*EXERCISE DESCRIPTION*. The range to reproduce runs from the line containing "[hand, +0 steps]" through the last line of the listing below; give exactly those lines and no others.

*DATASET CONTENT*.
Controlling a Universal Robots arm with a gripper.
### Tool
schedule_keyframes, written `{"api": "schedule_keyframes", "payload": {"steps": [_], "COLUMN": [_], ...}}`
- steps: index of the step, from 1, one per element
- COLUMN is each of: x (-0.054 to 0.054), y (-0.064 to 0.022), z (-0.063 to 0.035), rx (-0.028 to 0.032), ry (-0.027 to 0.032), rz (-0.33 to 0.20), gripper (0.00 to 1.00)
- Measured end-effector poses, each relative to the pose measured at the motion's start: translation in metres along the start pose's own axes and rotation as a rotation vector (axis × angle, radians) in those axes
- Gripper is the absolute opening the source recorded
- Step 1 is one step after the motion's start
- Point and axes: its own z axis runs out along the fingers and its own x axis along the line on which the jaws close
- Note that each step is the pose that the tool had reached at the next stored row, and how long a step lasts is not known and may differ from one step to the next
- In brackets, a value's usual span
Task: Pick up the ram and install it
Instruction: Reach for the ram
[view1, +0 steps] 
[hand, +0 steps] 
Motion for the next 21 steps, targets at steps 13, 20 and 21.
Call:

*TASK RESPONSE*.
[hand, +0 steps] 
Motion for the next 21 steps, targets at steps 13, 20 and 21.
Call:

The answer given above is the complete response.